# TASK:
Write out every line below that contains "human".

Data items
--------------------

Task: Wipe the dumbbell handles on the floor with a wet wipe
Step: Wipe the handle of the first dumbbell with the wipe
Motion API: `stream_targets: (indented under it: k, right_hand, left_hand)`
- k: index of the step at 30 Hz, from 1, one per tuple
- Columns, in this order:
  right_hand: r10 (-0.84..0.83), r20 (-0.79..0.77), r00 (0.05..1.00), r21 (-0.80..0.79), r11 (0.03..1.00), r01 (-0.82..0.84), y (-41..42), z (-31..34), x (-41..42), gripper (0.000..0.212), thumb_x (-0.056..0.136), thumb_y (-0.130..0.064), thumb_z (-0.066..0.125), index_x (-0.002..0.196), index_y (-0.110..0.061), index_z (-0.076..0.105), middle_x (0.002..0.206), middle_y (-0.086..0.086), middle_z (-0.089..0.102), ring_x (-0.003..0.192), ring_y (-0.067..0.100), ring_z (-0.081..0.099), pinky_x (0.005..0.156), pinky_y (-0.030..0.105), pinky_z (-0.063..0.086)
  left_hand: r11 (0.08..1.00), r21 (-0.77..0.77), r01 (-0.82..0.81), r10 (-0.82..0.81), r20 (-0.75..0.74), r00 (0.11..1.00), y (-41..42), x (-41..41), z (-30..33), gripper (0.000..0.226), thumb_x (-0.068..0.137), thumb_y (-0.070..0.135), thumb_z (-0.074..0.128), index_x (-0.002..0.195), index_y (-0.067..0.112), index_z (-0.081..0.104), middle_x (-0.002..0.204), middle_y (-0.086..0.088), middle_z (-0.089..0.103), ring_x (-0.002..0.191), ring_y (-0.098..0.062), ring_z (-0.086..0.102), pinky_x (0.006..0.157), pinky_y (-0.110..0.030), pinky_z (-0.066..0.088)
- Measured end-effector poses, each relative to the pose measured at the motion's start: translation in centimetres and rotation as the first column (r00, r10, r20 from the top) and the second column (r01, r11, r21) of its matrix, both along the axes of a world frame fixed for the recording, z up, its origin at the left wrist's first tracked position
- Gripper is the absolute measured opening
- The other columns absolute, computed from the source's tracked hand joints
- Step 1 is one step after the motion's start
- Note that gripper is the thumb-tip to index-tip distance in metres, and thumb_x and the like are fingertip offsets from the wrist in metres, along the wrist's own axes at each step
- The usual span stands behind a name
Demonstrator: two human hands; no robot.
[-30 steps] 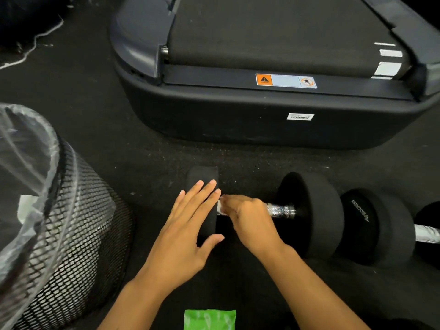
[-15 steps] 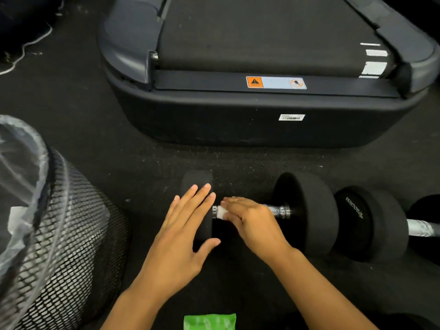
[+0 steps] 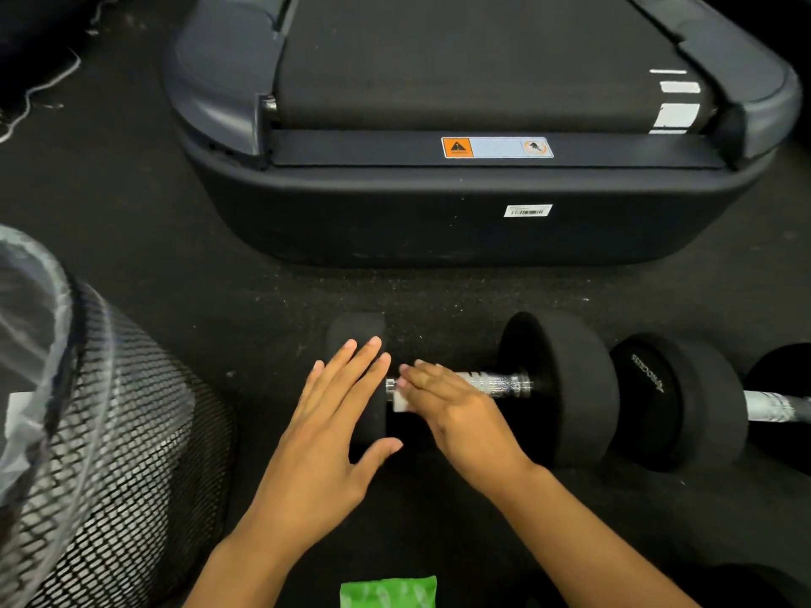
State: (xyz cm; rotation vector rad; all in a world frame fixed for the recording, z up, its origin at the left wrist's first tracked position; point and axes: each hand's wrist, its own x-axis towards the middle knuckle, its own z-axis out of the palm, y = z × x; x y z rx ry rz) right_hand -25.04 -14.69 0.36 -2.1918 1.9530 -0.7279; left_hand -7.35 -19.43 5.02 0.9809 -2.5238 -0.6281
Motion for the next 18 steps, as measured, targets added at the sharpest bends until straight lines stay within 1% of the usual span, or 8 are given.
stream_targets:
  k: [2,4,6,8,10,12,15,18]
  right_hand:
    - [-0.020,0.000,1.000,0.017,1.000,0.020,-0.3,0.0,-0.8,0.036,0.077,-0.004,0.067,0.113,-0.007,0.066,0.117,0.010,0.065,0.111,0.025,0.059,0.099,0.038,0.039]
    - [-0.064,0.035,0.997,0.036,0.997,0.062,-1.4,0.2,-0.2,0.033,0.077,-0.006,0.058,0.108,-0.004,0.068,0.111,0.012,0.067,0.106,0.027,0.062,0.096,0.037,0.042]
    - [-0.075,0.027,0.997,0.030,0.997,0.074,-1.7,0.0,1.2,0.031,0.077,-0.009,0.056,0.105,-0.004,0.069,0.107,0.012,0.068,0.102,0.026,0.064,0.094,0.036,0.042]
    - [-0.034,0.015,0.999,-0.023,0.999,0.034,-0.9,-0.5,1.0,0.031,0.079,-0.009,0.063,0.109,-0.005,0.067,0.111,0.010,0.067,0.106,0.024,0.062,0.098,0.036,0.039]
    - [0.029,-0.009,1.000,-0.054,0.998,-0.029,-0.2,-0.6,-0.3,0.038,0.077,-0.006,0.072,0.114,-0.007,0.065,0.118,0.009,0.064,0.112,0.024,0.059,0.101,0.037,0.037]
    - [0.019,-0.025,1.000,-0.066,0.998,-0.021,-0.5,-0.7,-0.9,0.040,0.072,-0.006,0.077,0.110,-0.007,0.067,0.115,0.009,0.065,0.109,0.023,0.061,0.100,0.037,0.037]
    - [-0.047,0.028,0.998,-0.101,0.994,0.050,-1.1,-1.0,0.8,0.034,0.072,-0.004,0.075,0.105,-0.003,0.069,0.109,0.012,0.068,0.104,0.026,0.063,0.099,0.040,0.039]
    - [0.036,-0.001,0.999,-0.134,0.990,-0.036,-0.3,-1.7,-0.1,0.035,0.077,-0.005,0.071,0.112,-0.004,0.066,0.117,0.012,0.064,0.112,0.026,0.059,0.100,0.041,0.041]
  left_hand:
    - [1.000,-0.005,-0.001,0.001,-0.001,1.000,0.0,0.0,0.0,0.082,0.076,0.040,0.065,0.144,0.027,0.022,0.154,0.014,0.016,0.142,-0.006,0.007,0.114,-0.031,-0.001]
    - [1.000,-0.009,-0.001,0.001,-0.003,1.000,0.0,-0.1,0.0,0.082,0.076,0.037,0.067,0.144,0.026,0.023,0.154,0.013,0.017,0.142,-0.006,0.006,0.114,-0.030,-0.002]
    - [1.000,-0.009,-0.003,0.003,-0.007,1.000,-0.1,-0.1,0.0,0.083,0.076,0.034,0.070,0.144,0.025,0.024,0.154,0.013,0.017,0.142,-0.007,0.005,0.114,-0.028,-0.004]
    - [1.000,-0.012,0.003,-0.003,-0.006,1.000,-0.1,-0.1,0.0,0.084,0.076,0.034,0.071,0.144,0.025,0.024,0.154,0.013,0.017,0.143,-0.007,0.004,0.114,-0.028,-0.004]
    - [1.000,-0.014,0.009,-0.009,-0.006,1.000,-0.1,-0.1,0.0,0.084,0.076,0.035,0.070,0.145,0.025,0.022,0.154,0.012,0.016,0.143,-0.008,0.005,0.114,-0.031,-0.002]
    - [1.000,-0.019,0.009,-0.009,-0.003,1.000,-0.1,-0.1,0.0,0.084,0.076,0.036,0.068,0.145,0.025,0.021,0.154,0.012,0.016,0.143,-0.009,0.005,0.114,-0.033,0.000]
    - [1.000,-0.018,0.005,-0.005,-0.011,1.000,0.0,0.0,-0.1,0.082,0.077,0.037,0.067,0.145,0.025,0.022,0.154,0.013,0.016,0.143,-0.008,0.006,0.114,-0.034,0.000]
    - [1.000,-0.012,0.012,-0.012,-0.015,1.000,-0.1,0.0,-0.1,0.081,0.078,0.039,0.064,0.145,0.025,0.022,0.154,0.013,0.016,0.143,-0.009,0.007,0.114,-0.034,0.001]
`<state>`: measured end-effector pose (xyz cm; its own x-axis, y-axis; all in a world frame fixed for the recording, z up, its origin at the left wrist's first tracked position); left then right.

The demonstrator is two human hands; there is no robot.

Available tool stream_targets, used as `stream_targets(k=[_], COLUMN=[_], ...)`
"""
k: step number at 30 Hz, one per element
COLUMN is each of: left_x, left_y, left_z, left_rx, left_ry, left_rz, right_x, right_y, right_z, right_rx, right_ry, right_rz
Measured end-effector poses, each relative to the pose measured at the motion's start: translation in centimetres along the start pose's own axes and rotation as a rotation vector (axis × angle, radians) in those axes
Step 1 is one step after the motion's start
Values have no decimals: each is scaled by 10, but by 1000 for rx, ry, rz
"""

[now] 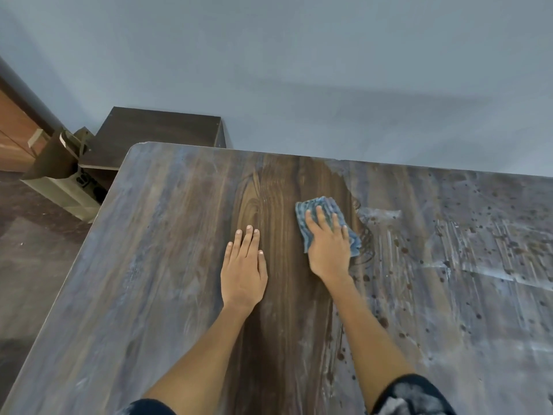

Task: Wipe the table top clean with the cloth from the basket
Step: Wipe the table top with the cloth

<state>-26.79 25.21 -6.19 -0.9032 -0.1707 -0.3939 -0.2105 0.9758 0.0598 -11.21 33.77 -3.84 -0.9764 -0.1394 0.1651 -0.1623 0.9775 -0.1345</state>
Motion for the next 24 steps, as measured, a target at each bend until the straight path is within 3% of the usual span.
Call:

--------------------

# SOLVED EXERCISE:
Demonstrator: two human hands; no robot.
The demonstrator is two human hands; there is no robot.

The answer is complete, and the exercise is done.